**Information provided**
------------------------------

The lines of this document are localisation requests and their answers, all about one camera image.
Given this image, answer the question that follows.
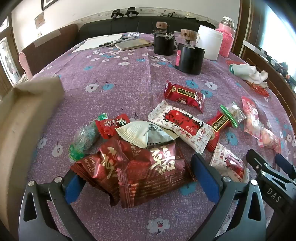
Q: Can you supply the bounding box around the purple floral tablecloth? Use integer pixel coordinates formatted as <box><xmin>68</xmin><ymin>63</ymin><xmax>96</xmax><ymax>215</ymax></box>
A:
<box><xmin>5</xmin><ymin>32</ymin><xmax>292</xmax><ymax>241</ymax></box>

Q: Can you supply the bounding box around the black sofa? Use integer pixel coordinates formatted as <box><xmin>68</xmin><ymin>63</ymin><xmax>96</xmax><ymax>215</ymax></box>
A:
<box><xmin>78</xmin><ymin>14</ymin><xmax>223</xmax><ymax>42</ymax></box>

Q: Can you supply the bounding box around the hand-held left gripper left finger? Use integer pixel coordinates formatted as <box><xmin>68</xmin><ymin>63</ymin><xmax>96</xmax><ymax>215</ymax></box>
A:
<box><xmin>18</xmin><ymin>169</ymin><xmax>93</xmax><ymax>241</ymax></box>

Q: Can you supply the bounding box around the brown notebook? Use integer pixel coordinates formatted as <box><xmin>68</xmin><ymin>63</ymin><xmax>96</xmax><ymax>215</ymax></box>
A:
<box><xmin>115</xmin><ymin>38</ymin><xmax>154</xmax><ymax>51</ymax></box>

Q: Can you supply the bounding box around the white plastic jar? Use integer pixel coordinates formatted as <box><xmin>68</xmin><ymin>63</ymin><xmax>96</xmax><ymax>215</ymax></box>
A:
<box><xmin>196</xmin><ymin>25</ymin><xmax>224</xmax><ymax>61</ymax></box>

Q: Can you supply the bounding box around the white and red snack packet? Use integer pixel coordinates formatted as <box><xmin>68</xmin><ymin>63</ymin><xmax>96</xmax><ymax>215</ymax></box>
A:
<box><xmin>209</xmin><ymin>142</ymin><xmax>250</xmax><ymax>184</ymax></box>
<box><xmin>147</xmin><ymin>100</ymin><xmax>221</xmax><ymax>154</ymax></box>

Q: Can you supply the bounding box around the red black-label snack packet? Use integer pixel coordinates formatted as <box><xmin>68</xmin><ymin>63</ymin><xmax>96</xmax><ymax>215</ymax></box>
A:
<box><xmin>205</xmin><ymin>110</ymin><xmax>234</xmax><ymax>152</ymax></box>

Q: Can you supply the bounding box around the red wrapper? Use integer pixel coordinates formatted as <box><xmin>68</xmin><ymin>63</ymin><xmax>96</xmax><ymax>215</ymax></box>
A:
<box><xmin>249</xmin><ymin>83</ymin><xmax>270</xmax><ymax>97</ymax></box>

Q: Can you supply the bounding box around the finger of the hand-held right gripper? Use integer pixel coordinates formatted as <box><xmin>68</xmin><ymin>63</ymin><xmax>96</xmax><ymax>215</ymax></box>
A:
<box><xmin>275</xmin><ymin>153</ymin><xmax>296</xmax><ymax>180</ymax></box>
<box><xmin>246</xmin><ymin>149</ymin><xmax>275</xmax><ymax>177</ymax></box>

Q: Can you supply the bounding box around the pink thermos bottle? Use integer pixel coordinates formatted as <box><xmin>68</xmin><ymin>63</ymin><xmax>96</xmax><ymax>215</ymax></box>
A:
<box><xmin>215</xmin><ymin>16</ymin><xmax>237</xmax><ymax>58</ymax></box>

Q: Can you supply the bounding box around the wooden door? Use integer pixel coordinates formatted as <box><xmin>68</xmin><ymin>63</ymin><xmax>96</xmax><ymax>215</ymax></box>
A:
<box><xmin>0</xmin><ymin>16</ymin><xmax>24</xmax><ymax>98</ymax></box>

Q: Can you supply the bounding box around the plain white snack packet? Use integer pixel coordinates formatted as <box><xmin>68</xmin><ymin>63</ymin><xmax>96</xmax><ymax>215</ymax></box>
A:
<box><xmin>115</xmin><ymin>120</ymin><xmax>179</xmax><ymax>149</ymax></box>

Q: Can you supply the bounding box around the small wall plaque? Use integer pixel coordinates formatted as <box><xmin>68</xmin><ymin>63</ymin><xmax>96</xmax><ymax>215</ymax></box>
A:
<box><xmin>34</xmin><ymin>12</ymin><xmax>45</xmax><ymax>29</ymax></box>

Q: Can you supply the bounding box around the dark red foil snack packet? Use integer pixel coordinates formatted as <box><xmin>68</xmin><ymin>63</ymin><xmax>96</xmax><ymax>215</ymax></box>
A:
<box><xmin>117</xmin><ymin>142</ymin><xmax>196</xmax><ymax>208</ymax></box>
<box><xmin>70</xmin><ymin>137</ymin><xmax>126</xmax><ymax>207</ymax></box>

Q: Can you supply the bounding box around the maroon armchair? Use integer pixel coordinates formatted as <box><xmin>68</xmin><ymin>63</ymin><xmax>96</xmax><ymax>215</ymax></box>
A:
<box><xmin>18</xmin><ymin>23</ymin><xmax>79</xmax><ymax>80</ymax></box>

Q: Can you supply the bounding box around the white paper sheet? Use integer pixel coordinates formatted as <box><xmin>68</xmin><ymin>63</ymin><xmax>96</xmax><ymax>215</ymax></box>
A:
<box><xmin>71</xmin><ymin>34</ymin><xmax>124</xmax><ymax>54</ymax></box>

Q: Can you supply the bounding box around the small red candy packet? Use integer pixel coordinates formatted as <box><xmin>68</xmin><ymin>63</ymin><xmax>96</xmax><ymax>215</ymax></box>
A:
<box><xmin>95</xmin><ymin>113</ymin><xmax>130</xmax><ymax>140</ymax></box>

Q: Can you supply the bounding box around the cardboard box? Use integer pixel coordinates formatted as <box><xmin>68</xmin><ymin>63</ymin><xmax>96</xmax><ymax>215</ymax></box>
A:
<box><xmin>0</xmin><ymin>76</ymin><xmax>65</xmax><ymax>239</ymax></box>

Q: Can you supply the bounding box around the black canister with wooden knob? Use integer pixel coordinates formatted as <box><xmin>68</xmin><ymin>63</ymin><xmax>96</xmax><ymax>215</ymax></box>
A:
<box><xmin>152</xmin><ymin>21</ymin><xmax>175</xmax><ymax>56</ymax></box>
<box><xmin>174</xmin><ymin>29</ymin><xmax>206</xmax><ymax>75</ymax></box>

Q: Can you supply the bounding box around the clear green-edged snack packet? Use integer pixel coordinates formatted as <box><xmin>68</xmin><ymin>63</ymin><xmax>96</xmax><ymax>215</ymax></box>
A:
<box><xmin>220</xmin><ymin>102</ymin><xmax>247</xmax><ymax>128</ymax></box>

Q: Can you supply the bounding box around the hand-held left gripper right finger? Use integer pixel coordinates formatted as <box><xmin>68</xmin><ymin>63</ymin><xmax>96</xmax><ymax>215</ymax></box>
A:
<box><xmin>190</xmin><ymin>152</ymin><xmax>271</xmax><ymax>241</ymax></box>

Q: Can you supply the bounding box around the red bar packet gold label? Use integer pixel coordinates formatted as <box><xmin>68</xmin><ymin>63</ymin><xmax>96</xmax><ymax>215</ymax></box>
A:
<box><xmin>164</xmin><ymin>80</ymin><xmax>206</xmax><ymax>113</ymax></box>

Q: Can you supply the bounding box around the pink snack packet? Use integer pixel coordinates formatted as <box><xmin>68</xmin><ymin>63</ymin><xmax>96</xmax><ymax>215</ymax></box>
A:
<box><xmin>257</xmin><ymin>127</ymin><xmax>282</xmax><ymax>154</ymax></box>
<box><xmin>241</xmin><ymin>96</ymin><xmax>263</xmax><ymax>140</ymax></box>

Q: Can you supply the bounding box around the black pen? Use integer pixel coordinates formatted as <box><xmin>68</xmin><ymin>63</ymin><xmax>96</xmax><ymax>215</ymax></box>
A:
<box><xmin>99</xmin><ymin>38</ymin><xmax>127</xmax><ymax>47</ymax></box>

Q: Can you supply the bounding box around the green candy packet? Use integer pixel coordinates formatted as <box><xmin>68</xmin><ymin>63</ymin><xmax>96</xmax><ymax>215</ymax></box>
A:
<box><xmin>69</xmin><ymin>113</ymin><xmax>109</xmax><ymax>163</ymax></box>

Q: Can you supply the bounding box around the dark framed wall picture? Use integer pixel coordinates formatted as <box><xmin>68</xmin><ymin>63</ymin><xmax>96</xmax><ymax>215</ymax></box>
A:
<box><xmin>41</xmin><ymin>0</ymin><xmax>62</xmax><ymax>11</ymax></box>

------------------------------

**Exercise objective**
Copy every line of the listing where the word "left" appears.

**Task response**
Q: Can you supply the bounding box around the hand-held left gripper left finger? Use integer pixel coordinates formatted as <box><xmin>68</xmin><ymin>63</ymin><xmax>96</xmax><ymax>215</ymax></box>
Q: Can you supply the bounding box around the hand-held left gripper right finger? Use integer pixel coordinates formatted as <box><xmin>68</xmin><ymin>63</ymin><xmax>96</xmax><ymax>215</ymax></box>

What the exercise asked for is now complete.